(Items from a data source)
-- Opening Marker --
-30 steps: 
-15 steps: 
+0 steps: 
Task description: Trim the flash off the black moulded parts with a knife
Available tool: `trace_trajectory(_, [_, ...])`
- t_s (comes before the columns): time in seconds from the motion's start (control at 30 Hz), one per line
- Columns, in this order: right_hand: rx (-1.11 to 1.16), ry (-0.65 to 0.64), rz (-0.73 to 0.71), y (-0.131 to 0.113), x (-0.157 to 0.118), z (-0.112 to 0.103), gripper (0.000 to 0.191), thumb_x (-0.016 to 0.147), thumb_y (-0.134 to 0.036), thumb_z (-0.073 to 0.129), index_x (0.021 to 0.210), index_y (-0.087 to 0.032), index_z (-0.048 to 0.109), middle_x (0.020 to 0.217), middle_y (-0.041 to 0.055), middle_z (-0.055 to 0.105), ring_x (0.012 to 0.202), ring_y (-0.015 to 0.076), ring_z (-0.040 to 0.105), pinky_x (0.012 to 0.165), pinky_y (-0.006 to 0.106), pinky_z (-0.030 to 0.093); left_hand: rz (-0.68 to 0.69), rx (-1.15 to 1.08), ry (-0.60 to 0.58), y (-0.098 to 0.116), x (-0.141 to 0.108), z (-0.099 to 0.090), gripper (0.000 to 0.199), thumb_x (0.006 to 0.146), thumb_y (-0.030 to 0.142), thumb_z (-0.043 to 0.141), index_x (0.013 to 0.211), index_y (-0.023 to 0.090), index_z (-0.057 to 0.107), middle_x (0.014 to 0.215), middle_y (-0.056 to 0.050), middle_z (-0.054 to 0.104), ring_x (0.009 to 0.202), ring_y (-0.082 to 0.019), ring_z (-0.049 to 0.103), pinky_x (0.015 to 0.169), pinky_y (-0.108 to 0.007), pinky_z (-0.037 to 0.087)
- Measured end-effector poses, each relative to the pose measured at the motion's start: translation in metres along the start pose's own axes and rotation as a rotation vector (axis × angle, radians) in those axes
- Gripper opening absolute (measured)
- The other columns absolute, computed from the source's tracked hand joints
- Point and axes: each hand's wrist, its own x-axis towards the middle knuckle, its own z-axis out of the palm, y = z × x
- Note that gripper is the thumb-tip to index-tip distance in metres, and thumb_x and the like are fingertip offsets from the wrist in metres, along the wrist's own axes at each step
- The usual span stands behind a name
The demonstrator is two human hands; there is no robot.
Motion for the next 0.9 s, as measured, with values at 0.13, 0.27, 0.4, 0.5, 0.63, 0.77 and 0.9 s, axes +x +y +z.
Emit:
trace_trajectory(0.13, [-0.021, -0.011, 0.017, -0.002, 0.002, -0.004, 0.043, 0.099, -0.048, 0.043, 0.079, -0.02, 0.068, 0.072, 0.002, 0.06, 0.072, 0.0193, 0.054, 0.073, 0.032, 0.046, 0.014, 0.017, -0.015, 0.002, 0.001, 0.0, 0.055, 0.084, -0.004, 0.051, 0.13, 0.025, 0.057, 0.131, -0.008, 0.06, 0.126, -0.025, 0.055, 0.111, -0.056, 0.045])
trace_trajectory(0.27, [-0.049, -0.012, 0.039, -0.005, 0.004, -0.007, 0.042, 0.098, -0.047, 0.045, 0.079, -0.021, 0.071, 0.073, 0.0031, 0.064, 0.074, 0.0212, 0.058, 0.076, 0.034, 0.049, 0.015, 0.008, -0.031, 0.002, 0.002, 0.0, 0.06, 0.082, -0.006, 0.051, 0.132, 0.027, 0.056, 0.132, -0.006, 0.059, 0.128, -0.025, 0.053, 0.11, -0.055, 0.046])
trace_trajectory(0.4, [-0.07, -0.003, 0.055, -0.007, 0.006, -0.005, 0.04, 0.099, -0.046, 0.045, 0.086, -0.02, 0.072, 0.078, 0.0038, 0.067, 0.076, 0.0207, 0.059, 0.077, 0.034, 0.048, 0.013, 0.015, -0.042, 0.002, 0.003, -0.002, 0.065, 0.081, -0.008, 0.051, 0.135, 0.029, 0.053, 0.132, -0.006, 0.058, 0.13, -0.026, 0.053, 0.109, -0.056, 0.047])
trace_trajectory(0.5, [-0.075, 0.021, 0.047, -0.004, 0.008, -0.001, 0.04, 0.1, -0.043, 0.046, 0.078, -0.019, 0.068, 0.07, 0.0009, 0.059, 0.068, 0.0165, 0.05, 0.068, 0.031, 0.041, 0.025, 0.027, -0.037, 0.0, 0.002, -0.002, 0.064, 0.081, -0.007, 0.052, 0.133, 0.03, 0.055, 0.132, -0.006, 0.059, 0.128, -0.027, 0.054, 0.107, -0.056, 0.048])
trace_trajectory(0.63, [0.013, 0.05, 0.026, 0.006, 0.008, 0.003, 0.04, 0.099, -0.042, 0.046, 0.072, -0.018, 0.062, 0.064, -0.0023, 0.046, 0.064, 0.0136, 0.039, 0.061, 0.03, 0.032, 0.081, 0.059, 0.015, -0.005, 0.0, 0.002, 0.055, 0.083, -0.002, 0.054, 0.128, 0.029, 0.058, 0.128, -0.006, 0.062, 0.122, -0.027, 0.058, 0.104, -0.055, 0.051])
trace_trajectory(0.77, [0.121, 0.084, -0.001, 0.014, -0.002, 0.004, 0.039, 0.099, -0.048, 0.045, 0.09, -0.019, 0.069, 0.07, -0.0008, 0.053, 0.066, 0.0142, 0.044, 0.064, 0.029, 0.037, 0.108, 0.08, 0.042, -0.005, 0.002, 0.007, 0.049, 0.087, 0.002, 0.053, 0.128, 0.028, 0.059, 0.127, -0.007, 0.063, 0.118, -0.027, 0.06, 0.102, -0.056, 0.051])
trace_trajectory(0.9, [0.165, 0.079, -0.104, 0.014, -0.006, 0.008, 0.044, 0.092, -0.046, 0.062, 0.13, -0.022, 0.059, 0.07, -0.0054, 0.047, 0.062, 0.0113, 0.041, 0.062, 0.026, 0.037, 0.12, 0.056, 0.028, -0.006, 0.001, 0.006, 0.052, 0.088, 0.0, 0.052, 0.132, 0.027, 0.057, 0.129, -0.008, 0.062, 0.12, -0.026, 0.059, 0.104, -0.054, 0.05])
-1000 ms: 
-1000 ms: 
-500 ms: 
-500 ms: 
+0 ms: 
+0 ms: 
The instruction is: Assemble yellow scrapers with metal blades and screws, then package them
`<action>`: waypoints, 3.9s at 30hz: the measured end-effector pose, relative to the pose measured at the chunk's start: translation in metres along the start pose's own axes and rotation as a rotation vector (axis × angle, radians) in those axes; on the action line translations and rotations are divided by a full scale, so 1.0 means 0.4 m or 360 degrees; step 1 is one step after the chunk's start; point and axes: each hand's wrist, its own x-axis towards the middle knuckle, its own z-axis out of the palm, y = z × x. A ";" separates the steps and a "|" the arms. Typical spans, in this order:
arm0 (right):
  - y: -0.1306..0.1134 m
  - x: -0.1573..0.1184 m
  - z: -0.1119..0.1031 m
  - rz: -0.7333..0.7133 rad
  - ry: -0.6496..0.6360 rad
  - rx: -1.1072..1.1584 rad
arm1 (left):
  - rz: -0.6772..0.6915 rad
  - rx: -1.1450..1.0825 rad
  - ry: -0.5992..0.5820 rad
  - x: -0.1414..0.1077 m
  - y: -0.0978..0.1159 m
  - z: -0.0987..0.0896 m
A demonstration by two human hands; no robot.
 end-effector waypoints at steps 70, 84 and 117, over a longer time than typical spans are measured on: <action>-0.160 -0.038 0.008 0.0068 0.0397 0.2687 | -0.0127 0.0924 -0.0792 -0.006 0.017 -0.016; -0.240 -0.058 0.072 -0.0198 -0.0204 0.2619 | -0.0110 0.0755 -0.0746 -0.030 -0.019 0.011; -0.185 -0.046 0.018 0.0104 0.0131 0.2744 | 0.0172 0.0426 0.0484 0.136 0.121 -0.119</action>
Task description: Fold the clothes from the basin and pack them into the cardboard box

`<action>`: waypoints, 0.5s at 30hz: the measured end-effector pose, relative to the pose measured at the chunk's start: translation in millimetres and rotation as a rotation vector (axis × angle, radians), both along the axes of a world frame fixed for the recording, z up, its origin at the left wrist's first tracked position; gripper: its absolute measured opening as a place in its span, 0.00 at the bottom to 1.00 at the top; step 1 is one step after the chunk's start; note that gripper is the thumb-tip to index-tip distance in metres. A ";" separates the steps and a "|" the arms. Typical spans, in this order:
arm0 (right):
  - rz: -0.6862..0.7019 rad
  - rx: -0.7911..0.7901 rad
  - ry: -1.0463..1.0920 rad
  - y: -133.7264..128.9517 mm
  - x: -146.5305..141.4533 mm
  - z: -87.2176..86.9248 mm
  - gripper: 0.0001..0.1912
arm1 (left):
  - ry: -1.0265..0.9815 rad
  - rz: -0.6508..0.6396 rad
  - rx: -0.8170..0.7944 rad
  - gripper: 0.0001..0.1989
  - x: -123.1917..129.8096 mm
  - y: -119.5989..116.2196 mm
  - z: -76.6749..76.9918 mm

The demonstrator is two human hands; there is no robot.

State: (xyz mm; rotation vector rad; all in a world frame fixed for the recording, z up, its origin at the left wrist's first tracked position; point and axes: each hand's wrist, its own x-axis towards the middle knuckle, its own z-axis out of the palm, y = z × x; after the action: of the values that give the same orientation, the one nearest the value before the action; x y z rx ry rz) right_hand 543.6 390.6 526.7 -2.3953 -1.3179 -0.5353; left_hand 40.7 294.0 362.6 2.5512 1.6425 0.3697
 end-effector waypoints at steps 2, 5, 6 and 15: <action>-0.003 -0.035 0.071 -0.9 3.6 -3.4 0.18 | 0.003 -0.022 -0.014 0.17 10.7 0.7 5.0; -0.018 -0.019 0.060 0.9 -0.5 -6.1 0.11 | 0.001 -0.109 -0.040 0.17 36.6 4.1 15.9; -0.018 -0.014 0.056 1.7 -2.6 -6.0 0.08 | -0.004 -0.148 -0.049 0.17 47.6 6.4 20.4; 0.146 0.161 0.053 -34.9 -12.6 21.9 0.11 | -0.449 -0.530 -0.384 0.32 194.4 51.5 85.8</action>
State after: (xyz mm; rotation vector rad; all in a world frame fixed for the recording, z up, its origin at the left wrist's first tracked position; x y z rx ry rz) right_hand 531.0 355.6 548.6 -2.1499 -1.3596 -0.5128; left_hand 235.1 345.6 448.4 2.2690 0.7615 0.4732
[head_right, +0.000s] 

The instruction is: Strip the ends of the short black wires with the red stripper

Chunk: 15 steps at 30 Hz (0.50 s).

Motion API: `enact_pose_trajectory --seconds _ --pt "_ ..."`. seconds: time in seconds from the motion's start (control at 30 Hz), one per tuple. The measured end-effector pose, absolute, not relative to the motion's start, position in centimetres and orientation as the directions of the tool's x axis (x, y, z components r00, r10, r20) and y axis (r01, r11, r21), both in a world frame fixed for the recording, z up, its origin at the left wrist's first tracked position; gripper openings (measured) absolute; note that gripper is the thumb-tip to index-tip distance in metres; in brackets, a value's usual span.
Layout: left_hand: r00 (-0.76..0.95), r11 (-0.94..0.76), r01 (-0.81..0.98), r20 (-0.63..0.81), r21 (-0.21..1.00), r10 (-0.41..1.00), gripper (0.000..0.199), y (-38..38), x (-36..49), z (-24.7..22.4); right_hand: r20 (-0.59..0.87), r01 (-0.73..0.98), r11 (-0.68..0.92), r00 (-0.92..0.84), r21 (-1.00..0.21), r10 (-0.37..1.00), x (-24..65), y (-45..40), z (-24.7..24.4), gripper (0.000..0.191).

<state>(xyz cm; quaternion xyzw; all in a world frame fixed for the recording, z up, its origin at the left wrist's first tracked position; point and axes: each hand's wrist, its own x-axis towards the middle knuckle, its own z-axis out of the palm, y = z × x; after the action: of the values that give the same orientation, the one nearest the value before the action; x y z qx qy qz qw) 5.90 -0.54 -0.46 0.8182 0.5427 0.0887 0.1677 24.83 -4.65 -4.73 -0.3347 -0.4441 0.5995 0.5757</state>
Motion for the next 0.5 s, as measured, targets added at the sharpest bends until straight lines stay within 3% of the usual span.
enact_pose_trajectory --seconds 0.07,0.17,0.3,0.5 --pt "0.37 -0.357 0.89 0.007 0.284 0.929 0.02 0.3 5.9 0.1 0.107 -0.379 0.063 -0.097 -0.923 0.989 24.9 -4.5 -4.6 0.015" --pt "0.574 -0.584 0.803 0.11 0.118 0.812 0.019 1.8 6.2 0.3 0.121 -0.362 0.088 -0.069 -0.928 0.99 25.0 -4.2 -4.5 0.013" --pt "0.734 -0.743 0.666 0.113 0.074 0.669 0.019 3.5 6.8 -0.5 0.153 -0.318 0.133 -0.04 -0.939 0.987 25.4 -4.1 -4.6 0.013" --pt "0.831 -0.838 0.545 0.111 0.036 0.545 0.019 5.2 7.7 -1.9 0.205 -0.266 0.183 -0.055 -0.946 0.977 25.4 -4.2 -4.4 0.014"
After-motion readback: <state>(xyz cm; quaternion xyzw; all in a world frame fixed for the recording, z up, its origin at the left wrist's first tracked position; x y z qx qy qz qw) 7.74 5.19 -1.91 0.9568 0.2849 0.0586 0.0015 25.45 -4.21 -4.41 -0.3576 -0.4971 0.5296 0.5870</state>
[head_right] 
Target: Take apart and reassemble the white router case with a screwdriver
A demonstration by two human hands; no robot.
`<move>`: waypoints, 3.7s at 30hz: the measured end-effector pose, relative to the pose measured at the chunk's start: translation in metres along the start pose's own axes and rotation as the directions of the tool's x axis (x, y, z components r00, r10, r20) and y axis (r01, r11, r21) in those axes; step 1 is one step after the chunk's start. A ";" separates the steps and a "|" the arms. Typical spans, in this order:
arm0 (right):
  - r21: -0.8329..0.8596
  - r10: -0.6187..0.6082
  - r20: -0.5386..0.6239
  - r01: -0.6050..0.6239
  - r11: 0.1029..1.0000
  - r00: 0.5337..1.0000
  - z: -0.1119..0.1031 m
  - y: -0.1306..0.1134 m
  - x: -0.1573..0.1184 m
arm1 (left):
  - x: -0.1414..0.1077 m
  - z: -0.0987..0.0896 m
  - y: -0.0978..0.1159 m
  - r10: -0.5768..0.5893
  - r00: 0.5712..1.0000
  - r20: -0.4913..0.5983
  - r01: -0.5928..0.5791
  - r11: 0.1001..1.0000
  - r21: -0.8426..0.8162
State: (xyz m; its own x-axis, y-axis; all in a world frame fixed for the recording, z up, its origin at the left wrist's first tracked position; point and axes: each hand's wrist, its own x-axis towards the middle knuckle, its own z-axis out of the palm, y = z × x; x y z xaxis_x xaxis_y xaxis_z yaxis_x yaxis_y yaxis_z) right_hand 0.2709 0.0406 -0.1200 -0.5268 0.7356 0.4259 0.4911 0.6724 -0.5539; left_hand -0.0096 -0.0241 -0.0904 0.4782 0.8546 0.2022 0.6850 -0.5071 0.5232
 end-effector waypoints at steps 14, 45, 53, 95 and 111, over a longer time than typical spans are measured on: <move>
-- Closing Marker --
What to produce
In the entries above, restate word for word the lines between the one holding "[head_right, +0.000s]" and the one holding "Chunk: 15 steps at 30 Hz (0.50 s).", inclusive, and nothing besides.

Response area
[head_right, +0.000s] 

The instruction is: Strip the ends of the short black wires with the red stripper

Chunk: 15 steps at 30 Hz (0.50 s).

The answer given above is the complete response.